Pero hay también el lado oscuro de los saldos del movimiento. Es el relacionado con las prácticas violentas y los nuevos autoritarismos que se alimentan con nostalgias generalmente inconfesables de un pasado que nunca existió, como canta Sabina. Es la historia de la guerrilla urbana, del radicalismo depredador y la hiperpolitización salvaje que aún se desarrolla dentro y fuera de las universidades públicas. Es la moralina conservadora que exhuman gobiernos panistas, priistas y perredistas en diversas ciudades, que aspiran a un orden dominado por la disciplina y las tradiciones, con su correspondiente carga de exclusión, intolerancia y autoritarismo. Es el asambleísmo que domina aún las prácticas políticas en muchas organizaciones estudiantiles, sindicales y políticas, que apelan al espíritu del 68 para legitimar un discurso envejecido y antidemocrático.
En fin. El 68, sus palabras, sus imágenes, sus interpretaciones y prácticas, sus actores, sus nostalgias, sus logros y sus déficits, nos han acompañado en los últimos cuarenta y un años. Hoy se puede apreciar con mejor perspectiva la magnitud de sus impactos, la densidad de su complejidad sociopolítica y cultural, sus aportes a lo que hoy tenemos en nuestra vida pública. Entre los claroscuros, sin embargo, yo me quedo con sus luces: las que apuntan hacia la democracia y hacia la libertad, las que representan el ejercicio de los derechos cívicos, y las que fortalecen las prácticas ciudadanas.
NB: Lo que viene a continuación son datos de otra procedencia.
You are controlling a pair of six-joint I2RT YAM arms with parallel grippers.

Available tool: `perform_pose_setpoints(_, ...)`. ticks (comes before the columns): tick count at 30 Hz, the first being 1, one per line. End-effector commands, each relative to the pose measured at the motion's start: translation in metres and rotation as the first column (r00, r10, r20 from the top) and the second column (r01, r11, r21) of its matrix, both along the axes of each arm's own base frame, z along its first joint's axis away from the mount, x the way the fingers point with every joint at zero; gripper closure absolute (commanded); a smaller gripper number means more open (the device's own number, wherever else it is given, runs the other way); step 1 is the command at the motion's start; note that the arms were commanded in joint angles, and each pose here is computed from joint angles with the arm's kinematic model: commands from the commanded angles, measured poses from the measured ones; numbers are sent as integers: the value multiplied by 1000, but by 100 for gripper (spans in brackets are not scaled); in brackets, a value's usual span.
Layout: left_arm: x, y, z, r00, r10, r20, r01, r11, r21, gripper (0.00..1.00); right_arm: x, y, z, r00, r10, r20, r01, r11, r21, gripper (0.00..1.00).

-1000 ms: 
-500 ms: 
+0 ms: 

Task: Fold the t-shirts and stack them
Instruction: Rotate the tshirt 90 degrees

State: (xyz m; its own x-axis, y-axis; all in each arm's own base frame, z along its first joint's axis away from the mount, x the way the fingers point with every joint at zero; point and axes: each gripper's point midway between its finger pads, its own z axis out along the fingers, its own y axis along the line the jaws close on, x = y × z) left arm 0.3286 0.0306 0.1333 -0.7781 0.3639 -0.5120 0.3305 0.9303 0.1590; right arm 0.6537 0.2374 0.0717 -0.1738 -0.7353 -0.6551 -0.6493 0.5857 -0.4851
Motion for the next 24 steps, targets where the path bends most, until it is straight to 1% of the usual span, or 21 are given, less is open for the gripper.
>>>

Prefiero seguir creyendo en la imagen del joven estudiante parado en el toldo de un automóvil, dirigiéndose a una multitud expectante y en movimiento, mientras en el fondo suena, como soundtrack de la época, la guitarra de Eric Clapton con Jack Bruce y Ginger Baker con Cream, la voz de Lennon en “Hapiness is a Warm Gun”, o las atmósferas alucinantes de Jim Morrison y los Doors en “The End”, mientras que al otro lado de la calle se escucha con fuerza “Mi gran noche” con Raphael, o “Hazme una señal”, de Roberto Jordán. Esa es la postal que puede caracterizar al 68, y que ilumina un movimiento sin el cual el país no sería lo que es hoy: una democracia de baja intensidad y escasa productividad pero democracia al fin; una vida pública plural pero capturada por zonas de intolerancia de izquierdas y derechas de diverso origen y motivaciones; una vida política que se debate entre el aislamiento de los partidos políticos y el activismo de algunos particulares. A cuarenta y un años, 1968 es un recuerdo pero también, por lo menos en parte, un proyecto inconcluso: el de un país más democrático, justo y libre.